I hope you all had a fabulous Christmas and a fantastic New Year. Here in Bath, I have been working away over the holidays on OpenIndie in preparation of a video walk-through screencast that I am preparing. Right now, I’m in the middle of getting that together and it should post on Tuesday the 5th - so keep your eyes peeled.

Next, I want to address the filmmaker tools which I mentioned in a couple of comments and posts on this blog in the past month. These tools were originally planned to go live around Christmas time and were intended to allow the first 100 filmmakers to upload their lists of people who have expressed an interest in their film. This in turn would allow us to send out invites to those people who would become exclusive users of the OpenIndie private beta which launches on March 1st. This plan has changed somewhat. Filmmakers will still have this functionality available to them, in fact, I’ve already written the code that drives it. However, the functionality won’t be launched as a “filmmaker tools” microsite.

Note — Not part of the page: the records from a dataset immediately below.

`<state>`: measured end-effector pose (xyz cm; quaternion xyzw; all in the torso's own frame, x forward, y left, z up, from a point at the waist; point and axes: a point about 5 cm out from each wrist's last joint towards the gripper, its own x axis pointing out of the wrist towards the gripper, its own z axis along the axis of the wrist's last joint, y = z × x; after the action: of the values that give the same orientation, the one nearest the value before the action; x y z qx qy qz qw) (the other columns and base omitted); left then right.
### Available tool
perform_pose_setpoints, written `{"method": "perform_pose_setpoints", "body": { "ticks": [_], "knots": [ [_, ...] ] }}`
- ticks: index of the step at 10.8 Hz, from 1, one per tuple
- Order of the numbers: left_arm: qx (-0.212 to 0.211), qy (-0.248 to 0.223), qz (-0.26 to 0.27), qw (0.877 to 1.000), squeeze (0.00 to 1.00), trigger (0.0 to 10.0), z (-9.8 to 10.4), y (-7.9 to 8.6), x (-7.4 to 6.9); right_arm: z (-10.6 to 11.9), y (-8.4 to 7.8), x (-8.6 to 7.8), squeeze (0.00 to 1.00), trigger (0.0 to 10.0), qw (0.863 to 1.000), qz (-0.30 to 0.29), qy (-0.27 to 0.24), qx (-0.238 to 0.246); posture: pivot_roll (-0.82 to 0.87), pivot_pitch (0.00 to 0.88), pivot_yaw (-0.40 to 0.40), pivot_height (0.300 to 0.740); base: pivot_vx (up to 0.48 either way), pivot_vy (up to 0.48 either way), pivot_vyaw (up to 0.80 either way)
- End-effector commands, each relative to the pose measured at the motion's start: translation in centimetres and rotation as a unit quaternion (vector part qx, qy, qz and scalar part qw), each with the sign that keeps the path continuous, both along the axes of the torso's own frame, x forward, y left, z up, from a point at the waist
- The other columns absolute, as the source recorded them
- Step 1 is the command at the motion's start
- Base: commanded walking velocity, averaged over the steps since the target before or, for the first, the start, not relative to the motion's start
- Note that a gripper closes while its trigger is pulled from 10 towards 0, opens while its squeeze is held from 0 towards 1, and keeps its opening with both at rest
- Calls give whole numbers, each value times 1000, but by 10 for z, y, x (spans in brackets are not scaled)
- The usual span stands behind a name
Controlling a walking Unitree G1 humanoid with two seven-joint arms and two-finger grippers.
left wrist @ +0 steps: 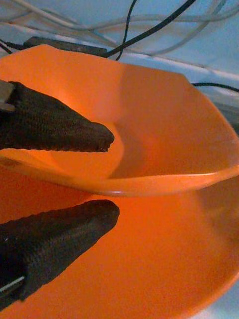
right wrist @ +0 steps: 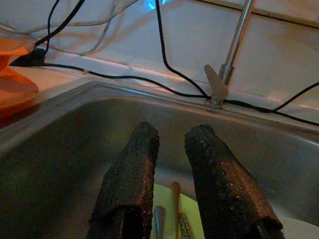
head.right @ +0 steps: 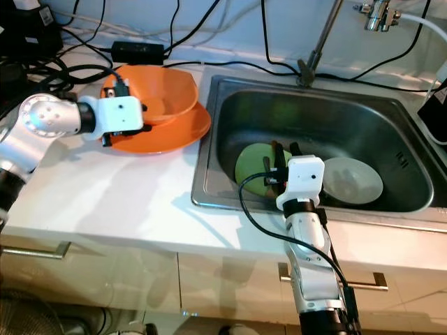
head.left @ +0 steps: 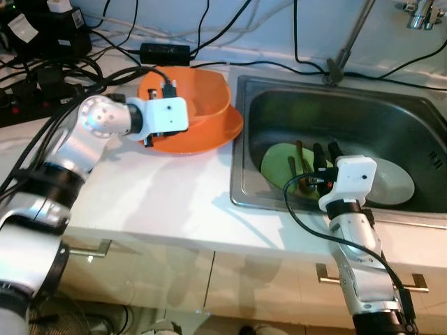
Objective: Kitchen organization
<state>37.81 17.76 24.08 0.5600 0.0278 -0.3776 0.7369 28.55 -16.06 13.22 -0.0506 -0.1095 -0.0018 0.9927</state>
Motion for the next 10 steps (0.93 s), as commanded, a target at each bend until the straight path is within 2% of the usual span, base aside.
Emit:
{"method": "perform_pose_setpoints", "body": {
  "ticks": [1, 3, 10],
  "knots": [
    [15, -7, -7, 1000, 0, 10000, 1, -3, 1, -1, -5, 1, 0, 10000, 1000, -11, 4, -5, -7, 53, -57, 740, 0, 0, 0],
    [25, -32, 4, 999, 0, 0, 1, -3, 6, -1, -4, 1, 0, 10000, 1000, -12, 4, -5, -7, 53, -57, 740, 0, 0, 0],
    [33, -36, 1, 999, 0, 0, -8, -4, 7, -5, -5, 2, 0, 10000, 1000, -14, 14, -12, -10, 51, -61, 740, 0, 0, 0]
  ]
}}
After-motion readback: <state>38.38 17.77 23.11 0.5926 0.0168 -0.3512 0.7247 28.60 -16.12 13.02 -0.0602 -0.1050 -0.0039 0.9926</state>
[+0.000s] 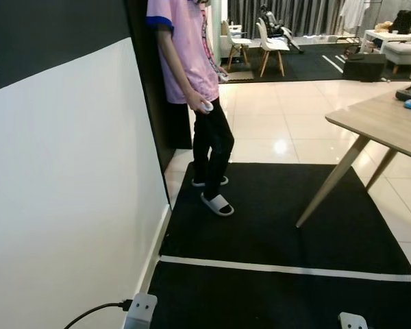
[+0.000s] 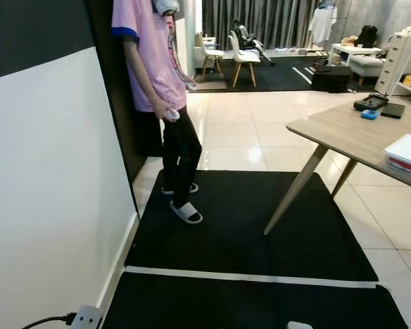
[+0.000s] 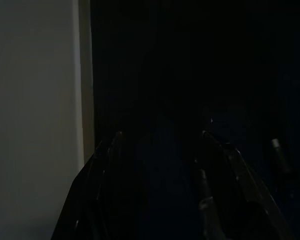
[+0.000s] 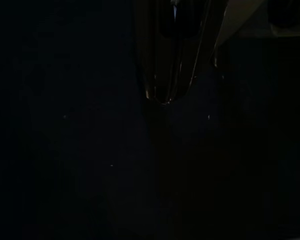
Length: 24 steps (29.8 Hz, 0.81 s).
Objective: Restocking fridge
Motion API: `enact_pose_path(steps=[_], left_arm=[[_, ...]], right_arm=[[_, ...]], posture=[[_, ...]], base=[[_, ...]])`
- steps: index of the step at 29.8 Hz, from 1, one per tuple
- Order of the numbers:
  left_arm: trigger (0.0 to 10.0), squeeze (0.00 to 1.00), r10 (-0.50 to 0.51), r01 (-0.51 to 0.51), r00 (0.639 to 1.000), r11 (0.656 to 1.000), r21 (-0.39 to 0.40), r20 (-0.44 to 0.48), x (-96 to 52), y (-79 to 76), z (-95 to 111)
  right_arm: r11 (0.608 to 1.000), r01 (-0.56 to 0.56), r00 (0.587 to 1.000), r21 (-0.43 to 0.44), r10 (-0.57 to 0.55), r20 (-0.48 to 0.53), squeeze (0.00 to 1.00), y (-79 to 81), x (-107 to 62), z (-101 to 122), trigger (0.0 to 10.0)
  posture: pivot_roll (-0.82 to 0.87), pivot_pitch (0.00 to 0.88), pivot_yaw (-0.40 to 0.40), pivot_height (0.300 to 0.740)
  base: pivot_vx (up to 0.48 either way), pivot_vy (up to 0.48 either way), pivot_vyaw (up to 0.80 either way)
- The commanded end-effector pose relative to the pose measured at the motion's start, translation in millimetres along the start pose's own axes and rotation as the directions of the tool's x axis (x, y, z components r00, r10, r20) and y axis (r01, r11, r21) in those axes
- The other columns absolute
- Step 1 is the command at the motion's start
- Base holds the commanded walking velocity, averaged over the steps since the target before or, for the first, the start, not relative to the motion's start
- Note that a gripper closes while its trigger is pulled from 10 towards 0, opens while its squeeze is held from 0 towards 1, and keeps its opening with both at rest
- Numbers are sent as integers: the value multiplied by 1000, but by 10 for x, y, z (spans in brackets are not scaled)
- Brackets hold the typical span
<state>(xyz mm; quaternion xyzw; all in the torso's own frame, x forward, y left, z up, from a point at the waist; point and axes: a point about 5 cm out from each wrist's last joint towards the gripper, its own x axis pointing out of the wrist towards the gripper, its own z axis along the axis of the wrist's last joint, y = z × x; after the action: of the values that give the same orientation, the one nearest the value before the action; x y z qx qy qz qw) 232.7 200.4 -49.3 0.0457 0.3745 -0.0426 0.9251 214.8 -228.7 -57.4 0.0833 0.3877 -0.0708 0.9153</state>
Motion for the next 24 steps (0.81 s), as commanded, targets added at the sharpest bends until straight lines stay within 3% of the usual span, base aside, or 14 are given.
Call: enact_pose_path(steps=[1,24], left_arm=[[10000,0,-1,1,1000,1000,18,-8,-3,35,4],[10000,0,14,-14,1000,1000,12,-19,-3,76,3]], right_arm=[[1000,14,1000,23,-14,-7,0,-25,-15,-53,10000],[999,19,1000,30,-19,2,0,-55,-17,-22,10000]], posture=[[-109,100,47,740],[-106,105,56,740]], base=[[0,0,-800],[0,0,-800]])
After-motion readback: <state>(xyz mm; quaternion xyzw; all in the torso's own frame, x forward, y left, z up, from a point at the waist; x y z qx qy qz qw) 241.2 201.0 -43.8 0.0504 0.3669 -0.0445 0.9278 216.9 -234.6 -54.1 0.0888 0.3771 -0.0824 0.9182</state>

The decision to go this route was threefold, first our deadline of the first of a March launch has always been terrifically ambitious and so time is precious. Secondly, we felt that the time it would take to extract the functionality from the core site and polishing it for public release would be better spent on the core site and finally we felt that it was important that filmmakers also had the chance to add their films to the site before their “fans” were invited because otherwise those people invited by that filmmaker wouldn’t be able to request the film immediately after signing up. We felt that was an important first step for the user and vital to ensure the best possible conversion of invite to request ratio.

As I said earlier, I am planning to post the walk through video on Tuesday which I think will give you all a much better understanding of how the site will work plus a little geeky insight for all you tech-heads out there ;) If you have any questions in the meantime - kieran AT openindie DOT com is always open!

Kieran Masterton

OpenIndie Co-Founder

Dec 17

17 days of OpenIndie in statistics

It’s Thursday on OpenIndie Phase One week three and, here’s some statistics for you:

12,296 lines of code written

That’s approximately 723 lines of code a day.

For the geeks amongst you, that’s: 18 models, 82 views and 30 controllers

54 cups of tea consumed

83 emails sent back and forth between Arin and I

6 mince pies consumed

26 plays of Jump Back - The Best Of The Rolling Stones, ‘71 - ‘93

311 tweets sent from @kieranmasterton and @openindie

49 commits back to GitHub

11 cups of coffee consumed

236 emails sent out to Phase One backers

And that’s just a taste of what has been happening over the last 17 days at OpenIndie.